■ TASK DETAILS
All of the listing must be given again exactly, except that the images are dropped.

■ DATA PROVIDED
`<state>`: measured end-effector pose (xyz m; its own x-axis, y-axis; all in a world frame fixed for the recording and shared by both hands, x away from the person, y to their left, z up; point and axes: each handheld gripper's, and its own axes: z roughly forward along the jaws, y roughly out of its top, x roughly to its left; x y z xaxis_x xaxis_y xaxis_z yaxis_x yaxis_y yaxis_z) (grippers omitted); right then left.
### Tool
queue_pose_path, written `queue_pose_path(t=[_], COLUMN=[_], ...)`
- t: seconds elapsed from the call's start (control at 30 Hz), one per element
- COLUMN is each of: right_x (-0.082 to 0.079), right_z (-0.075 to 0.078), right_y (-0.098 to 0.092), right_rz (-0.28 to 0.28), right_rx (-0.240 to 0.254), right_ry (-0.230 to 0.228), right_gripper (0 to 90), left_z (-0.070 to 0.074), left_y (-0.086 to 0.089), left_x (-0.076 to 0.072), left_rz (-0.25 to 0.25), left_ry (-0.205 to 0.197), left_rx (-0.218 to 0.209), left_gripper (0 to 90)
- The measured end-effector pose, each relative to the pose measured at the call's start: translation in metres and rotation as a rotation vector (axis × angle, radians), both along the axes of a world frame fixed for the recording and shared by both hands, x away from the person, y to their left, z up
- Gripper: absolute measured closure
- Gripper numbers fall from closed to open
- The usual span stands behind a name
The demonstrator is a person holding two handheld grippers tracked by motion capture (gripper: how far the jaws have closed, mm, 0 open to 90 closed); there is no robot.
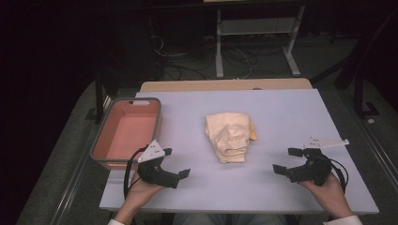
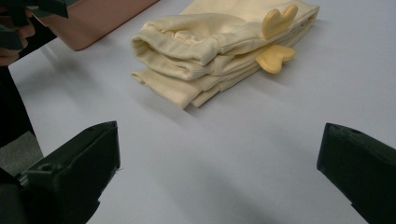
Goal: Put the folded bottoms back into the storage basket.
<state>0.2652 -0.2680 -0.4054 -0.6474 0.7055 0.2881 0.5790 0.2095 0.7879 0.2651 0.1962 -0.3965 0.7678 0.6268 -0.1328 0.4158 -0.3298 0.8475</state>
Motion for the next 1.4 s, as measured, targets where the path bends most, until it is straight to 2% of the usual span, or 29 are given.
queue_pose_path(t=[0.43,0.53,0.77,1.17,1.4], right_x=[0.007,0.012,0.018,0.031,0.037], right_z=[0.012,0.016,0.023,0.031,0.034], right_y=[0.005,0.007,0.011,0.021,0.024], right_rz=[0.011,0.018,0.030,0.052,0.062], right_rx=[-0.011,-0.007,-0.016,-0.026,-0.024], right_ry=[0.004,0.008,0.006,0.018,0.015], right_gripper=[0.0,0.0,0.0,0.0,0.0], left_z=[0.011,0.017,0.025,0.035,0.039], left_y=[-0.007,-0.007,-0.011,-0.020,-0.021], left_x=[0.005,0.008,0.015,0.027,0.033], left_rz=[-0.010,-0.016,-0.027,-0.041,-0.037], left_ry=[0.000,0.002,0.008,0.007,0.015], left_rx=[0.010,-0.008,-0.016,0.009,0.002], left_gripper=[0.0,0.0,0.0,0.0,0.0])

■ TASK ANSWER
`<state>`: measured end-effector pose (xyz m; its own x-axis, y-axis; all in a world frame fixed for the recording and shared by both hands, x away from the person, y to their left, z up; point and axes: each handheld gripper's, and its own axes: z roughly forward along the jaws, y roughly out of its top, x roughly to its left; x y z xaxis_x xaxis_y xaxis_z yaxis_x yaxis_y yaxis_z) (grippers omitted); right then left.
### Tool
queue_pose_path, written `queue_pose_path(t=[_], COLUMN=[_], ...)`
- t: seconds elapsed from the call's start (control at 30 Hz), one per element
- COLUMN is each of: right_x (-0.082 to 0.079), right_z (-0.075 to 0.078), right_y (-0.098 to 0.092), right_rz (-0.28 to 0.28), right_rx (-0.240 to 0.254), right_ry (-0.230 to 0.228), right_gripper (0 to 90), left_z (-0.070 to 0.074), left_y (-0.086 to 0.089), left_x (-0.076 to 0.072), left_rz (-0.25 to 0.25), left_ry (-0.205 to 0.197), left_rx (-0.218 to 0.209), left_gripper (0 to 90)
- The measured end-effector pose, each relative to the pose measured at the call's start: translation in metres and rotation as a rotation vector (axis × angle, radians), both along the axes of a world frame fixed for the recording and shared by both hands, x away from the person, y to their left, z up
- Gripper: absolute measured closure
- Gripper numbers fall from closed to open
- The usual span stands behind a name
The demonstrator is a person holding two handheld grippers tracked by motion capture (gripper: how far the jaws have closed, mm, 0 open to 90 closed); there is no robot.
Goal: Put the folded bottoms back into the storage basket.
<state>0.2652 -0.2680 -0.4054 -0.6474 0.7055 0.2881 0.5790 0.2095 0.7879 0.2651 0.1962 -0.3965 0.7678 0.6268 -0.1328 0.4158 -0.3298 0.8475</state>
Motion for the next 1.4 s, as measured, targets where the path bends most, until it is straight to 2% of the usual span, or 29 are given.
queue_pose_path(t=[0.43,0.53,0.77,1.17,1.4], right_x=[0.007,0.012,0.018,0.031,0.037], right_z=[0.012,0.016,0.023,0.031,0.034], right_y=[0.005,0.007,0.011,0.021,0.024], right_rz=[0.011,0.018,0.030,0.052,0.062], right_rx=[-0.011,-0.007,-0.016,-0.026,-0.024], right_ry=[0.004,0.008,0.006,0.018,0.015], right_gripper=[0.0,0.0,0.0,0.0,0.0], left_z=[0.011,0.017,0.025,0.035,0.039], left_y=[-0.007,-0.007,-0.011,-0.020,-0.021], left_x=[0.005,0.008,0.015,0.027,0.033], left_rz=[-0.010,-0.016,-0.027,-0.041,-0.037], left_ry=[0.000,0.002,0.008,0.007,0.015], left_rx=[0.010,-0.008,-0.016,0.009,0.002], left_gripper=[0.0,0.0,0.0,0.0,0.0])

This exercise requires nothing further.